How the National Lottery is helping build UK screen

Image: Networking at a mentoring event in Cardiff in July 2019

Contributions from film and television productions and broadcasters are crucial in enabling ScreenSkills to carry out its work. And so are National Lottery funds, awarded by the BFI under its Future Film Skills strategy.

A range of support for the industry is supported by National Lottery investment, from the ScreenSkills Mentoring Network to management of ScreenSkills bursaries as well as ScreenSkills Select, the process of using expert evaluators to identify college and university courses relevant to working in the industry. Some training courses are also funded this way.

Maia Pavord, from Abergavenny, undertook a course endorsed by ScreenSkills Select at the Iver Make-up Academy, which she described as “the most mind-opening education experience I have ever had”. Maia, who has a hearing impairment, had previously quit education but this time found the confidence to ask for the support she needed. “I wasn’t able to watch, listen and write notes at the same time, so the academy helped me by having a note taker assist me,” she said.

The investment supports those who have already established careers in the industry. Delphine Lievens and Ngozi Okali, for example, took part in the Bird’s Eye View Future Leaders in Distribution programme. “On the career front it got me ready for management and leadership, and on a personal level it improved my confidence and self-belief, equipping me to take the promotion in January and run with it,” Delphine said.

Other investment also helps people to transfer in skills needed by film and television. Accountant Sharon Soor was able to fulfil her original ambition to work in the screen industries with her first position on The Crown thanks to Skills to Screen which offered insight and information on transferring skills such as accountancy into the industry. “That gave me the navigation I needed. There’s no recruitment agency for this world that I knew of and I didn’t know you’d have to contact a line producer or anything like that,” Sharon said. 

The award of bursaries has helped others to fulfil their ambitions. In Northern Ireland, the purchase of a laptop enabled Keelan McRoberts to pursue his career as an art director, complemented with training also funded by the BFI/National Lottery. Engineering graduate Thomas Gude used a bursary to undertake a course, FEA Simulation, to help him calculate the risks of designing and running big special effects rigs more quickly.

Sound recordist Daniella Smith, a single mother based in Cambridgeshire, was able to buy a mixer. “I couldn't have continued without it,” she said.

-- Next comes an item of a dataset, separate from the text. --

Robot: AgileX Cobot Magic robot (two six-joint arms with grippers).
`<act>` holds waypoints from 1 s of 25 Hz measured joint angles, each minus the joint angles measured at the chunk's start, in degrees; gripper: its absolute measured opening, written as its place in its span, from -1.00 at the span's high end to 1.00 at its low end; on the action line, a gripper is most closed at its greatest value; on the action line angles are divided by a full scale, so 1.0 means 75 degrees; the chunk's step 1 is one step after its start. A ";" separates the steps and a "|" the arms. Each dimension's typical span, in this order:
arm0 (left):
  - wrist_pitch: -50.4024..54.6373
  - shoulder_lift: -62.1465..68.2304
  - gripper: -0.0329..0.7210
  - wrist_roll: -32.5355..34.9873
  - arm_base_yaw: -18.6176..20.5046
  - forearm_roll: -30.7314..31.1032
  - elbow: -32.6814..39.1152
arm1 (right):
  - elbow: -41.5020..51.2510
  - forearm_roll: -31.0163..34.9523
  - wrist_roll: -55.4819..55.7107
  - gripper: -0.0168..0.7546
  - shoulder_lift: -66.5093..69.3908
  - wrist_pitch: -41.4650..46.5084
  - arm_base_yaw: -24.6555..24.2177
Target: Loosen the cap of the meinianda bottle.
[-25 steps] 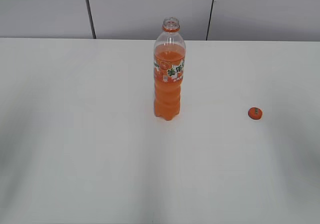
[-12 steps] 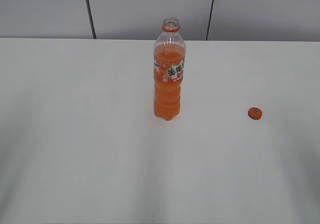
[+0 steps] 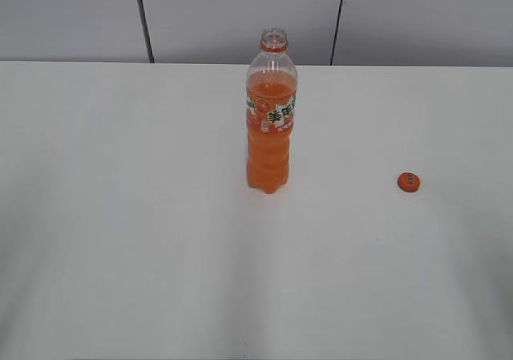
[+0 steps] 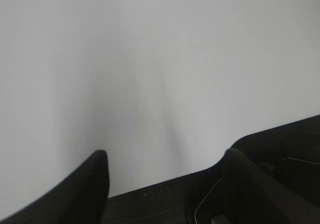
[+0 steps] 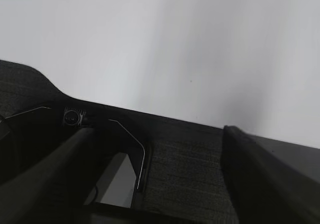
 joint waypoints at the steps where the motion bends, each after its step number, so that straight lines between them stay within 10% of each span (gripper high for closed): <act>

The bursaries scheme “creates a more diverse industry…allowing those from a poorer background to break in, as well as single parents, mothers, etc. It gives everyone a chance as opposed to saying, ‘If you can't afford it, tough, do something else.’ It's more like, ‘If you really want this, let us help you.’”

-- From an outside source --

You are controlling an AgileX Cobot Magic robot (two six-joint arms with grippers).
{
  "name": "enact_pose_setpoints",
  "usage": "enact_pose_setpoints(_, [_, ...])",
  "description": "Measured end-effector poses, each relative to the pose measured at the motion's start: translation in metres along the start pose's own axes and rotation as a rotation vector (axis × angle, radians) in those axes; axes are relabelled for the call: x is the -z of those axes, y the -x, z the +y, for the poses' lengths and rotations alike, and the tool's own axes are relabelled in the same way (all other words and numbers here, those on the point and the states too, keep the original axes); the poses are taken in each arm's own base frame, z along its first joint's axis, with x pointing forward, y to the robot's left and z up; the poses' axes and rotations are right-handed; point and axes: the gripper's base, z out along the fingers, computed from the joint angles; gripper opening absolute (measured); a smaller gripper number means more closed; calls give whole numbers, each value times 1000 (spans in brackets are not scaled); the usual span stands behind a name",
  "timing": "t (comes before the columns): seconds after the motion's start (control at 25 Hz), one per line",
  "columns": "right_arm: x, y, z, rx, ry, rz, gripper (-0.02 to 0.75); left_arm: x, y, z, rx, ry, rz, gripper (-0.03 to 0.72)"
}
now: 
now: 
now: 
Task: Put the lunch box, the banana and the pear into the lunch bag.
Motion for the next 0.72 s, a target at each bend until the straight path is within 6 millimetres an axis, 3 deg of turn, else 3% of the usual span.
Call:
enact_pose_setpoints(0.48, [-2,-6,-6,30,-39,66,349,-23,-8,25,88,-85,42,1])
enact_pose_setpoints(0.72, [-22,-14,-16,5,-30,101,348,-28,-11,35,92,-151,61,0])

ScreenSkills works to support people from all backgrounds to get into UK screen and progress in it. Stephanie Castelete-Tyrrell, who has muscular dystrophy, has taken a number of courses to develop her skills, including Four Corners’ Making the Cut professional film and TV training for disabled people, covering all areas of production and freelancing, including an  introduction to Advanced Adobe Premiere Pro and Avid Editing. “I have found it difficult to get work in the industry, so thought it would help me get my foot in the door and build my confidence,” Stephanie said.